§ **WHAT THE EXERCISE ASKS**
Copy out each line of the material that includes the word "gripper".

§ **DATA SEGMENT**

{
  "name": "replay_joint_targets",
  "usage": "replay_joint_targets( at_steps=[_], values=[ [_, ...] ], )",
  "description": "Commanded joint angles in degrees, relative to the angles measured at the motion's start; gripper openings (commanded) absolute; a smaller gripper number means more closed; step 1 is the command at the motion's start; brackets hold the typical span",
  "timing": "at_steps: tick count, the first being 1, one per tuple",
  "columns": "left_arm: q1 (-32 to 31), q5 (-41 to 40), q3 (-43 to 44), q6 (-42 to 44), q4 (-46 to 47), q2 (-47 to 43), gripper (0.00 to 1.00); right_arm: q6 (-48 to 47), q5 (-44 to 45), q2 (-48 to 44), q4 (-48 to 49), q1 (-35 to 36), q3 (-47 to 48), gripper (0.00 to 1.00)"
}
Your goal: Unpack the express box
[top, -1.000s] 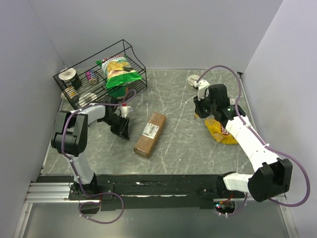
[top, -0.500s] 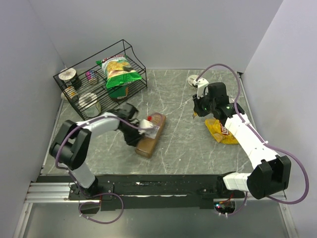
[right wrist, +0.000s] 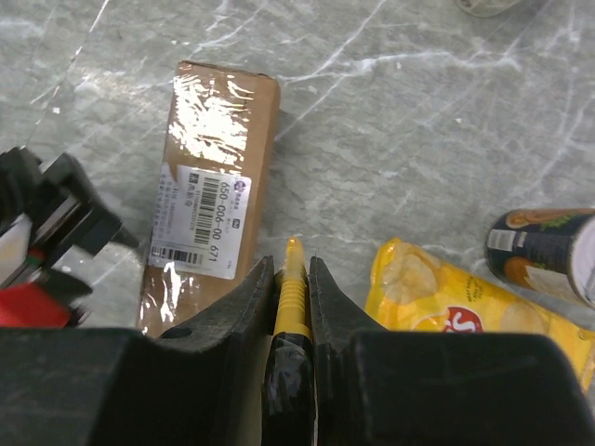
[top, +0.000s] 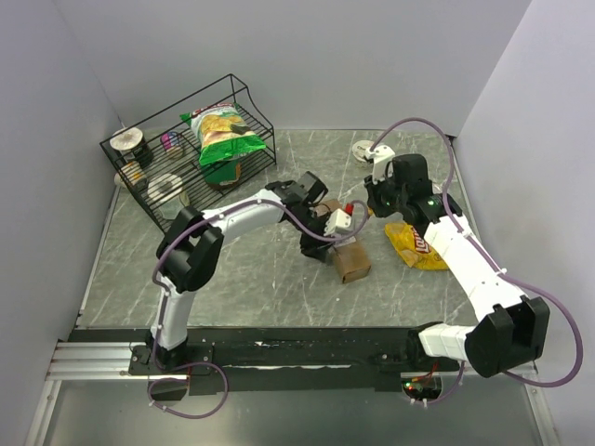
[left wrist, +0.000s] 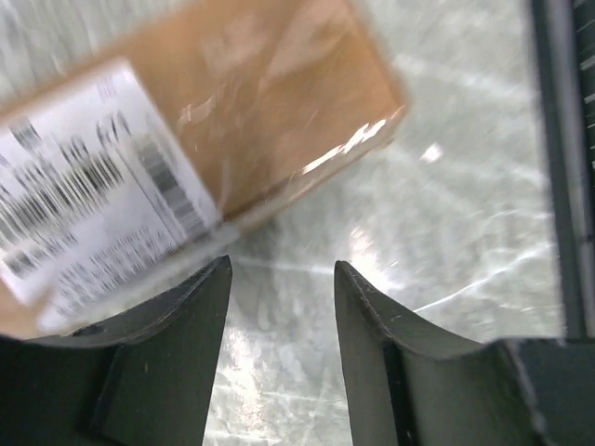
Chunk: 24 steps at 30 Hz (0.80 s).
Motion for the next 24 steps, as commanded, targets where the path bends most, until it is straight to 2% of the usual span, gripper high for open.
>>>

§ **RESPONSE BOX**
  "description": "Commanded joint angles in degrees, relative to the angles measured at the motion's start; gripper openings (commanded) absolute; a smaller gripper number means more closed; step 1 is the command at the motion's start; brackets hold the typical span",
  "columns": "left_arm: q1 (-32 to 31), q5 (-41 to 40), q3 (-43 to 44), q6 (-42 to 44), q4 (-46 to 47), q2 (-47 to 43), gripper (0.00 to 1.00); right_arm: q6 (-48 to 47), q5 (-44 to 45), q2 (-48 to 44), q4 (-48 to 49), q1 (-35 to 36), q3 (-47 to 48), gripper (0.00 to 1.00)"
Motion for the next 24 steps, as commanded, targets where the path bends most, until it is straight to 2% of the usual span, gripper high for open.

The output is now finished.